Since the financial year 2019-20 has already gone and currently in this lockdown situation due to Covid-19 pandemic, most of the companies are having their working from home, so I think it’s the right time to decide for the companies that whether they want to avail New taxation regime or they will continue to pay tax under the Old taxation regime (may be they have a thought that “Old is Gold”) from Assessment year 2020-2021 onwards.
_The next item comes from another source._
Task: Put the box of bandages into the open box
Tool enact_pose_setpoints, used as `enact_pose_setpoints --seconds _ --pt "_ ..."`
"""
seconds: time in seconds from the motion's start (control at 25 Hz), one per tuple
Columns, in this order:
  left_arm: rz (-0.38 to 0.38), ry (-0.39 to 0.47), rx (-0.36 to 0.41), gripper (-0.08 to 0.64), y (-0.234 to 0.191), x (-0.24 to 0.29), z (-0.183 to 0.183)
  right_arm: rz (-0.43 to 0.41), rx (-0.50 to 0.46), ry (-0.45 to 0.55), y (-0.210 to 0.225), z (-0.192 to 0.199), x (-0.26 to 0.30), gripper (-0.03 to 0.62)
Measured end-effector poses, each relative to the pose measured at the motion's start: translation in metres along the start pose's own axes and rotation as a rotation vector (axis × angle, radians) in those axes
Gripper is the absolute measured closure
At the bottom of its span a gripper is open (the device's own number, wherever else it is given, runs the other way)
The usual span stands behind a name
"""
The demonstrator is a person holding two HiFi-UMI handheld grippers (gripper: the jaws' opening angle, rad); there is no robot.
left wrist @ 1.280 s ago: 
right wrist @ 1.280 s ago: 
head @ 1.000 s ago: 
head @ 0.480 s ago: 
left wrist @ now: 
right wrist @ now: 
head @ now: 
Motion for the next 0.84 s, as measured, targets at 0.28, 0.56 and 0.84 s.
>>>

Before taking any decision between the two, I firmly advise to all the corporates to please take care of the below mentioned observations: 

As you all are aware, currently the domestic companies are paying taxes at the rate of 25%, if its turnover or gross receipts does not exceed Rs. 400 crore during the financial year 2017-18 or it opts for Section 115BA. In all other cases, a domestic company is chargeable to tax at the rate of 30% plus applicable surcharge & cess.

Our Honorable Finance Minister, Smt. Nirmala Sitharaman ji, vide the Taxation Laws (Amendment) Ordinance, 2019 introduced two new taxation regime for domestic companies – Section 115BAA & Section 115BAB.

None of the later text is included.